━━ Data provided

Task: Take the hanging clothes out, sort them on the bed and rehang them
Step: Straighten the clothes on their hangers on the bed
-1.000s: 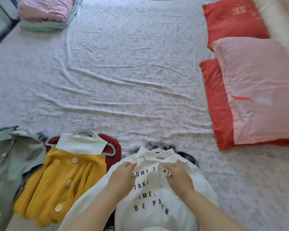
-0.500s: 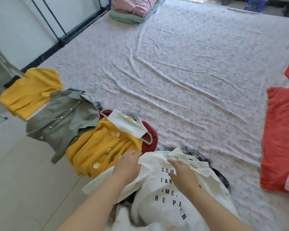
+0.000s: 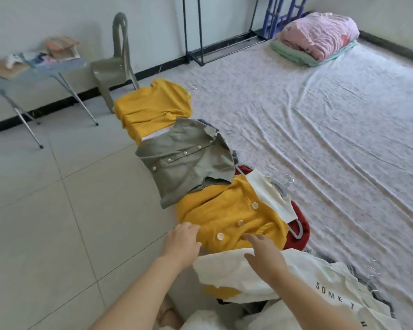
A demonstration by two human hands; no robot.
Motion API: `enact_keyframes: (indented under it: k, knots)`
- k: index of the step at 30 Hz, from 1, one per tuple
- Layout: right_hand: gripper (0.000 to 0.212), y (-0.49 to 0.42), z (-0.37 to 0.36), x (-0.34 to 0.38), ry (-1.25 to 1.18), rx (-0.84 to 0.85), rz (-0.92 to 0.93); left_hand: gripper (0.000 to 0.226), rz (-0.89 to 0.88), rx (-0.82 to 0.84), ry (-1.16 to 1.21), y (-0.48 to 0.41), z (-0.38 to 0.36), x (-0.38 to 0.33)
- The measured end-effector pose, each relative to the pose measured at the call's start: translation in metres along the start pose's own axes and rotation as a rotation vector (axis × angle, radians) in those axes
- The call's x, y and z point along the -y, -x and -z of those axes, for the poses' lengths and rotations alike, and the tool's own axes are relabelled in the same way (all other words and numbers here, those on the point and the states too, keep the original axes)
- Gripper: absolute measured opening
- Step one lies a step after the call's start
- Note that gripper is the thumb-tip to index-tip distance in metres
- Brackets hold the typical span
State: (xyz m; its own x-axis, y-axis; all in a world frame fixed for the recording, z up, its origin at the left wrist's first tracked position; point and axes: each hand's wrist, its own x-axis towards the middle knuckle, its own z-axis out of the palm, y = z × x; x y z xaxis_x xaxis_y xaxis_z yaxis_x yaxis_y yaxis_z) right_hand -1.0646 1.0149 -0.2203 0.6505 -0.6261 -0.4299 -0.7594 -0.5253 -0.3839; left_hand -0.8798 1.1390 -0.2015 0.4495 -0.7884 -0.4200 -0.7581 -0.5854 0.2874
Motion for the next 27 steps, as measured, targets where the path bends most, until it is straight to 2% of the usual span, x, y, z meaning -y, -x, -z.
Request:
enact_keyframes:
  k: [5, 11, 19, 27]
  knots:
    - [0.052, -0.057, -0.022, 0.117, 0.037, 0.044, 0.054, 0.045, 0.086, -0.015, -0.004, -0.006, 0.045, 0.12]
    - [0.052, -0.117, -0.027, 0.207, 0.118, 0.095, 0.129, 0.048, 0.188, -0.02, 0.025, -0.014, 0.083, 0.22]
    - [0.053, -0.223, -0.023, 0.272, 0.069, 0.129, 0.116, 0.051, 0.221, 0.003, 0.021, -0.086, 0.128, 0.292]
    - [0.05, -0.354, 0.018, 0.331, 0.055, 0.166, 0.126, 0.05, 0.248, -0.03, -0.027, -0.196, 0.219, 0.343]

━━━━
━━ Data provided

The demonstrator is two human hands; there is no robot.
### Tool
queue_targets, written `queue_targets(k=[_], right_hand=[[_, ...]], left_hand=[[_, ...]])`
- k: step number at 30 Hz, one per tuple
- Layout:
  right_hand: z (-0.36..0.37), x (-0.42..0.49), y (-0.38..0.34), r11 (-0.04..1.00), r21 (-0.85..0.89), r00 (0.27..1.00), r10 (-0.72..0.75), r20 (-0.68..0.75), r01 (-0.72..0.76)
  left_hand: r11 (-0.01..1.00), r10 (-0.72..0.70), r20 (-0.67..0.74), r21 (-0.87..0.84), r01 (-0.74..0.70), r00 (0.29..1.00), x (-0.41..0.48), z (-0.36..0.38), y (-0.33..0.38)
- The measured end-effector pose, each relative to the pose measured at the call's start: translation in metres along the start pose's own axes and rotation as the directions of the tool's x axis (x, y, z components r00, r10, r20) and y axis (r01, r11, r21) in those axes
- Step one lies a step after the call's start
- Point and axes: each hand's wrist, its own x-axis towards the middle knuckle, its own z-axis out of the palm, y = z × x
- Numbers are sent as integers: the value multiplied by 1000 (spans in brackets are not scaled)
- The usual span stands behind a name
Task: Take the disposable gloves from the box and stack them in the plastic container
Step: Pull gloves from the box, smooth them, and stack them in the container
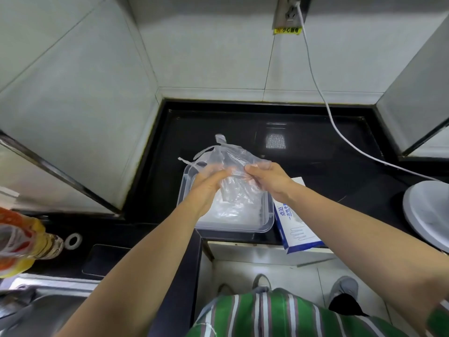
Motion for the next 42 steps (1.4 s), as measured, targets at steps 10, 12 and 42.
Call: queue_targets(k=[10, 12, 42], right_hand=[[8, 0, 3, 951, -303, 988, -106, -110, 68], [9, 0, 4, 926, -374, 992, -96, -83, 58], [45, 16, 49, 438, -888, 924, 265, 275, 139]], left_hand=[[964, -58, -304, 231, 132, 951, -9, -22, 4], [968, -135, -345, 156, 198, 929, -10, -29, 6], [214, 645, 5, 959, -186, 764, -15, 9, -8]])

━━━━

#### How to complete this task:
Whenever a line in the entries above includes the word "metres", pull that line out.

#### Response:
- The measured end-effector pose, each relative to the pose measured at the call's start: translation in metres along the start pose's own axes and rotation as a rotation vector (axis × angle, radians) in those axes
- Note that gripper is the thumb-tip to index-tip distance in metres
- The measured end-effector pose, each relative to the pose measured at the call's start: translation in metres along the start pose's own axes and rotation as the directions of the tool's x axis (x, y, z components r00, r10, r20) and y axis (r01, r11, r21) in those axes

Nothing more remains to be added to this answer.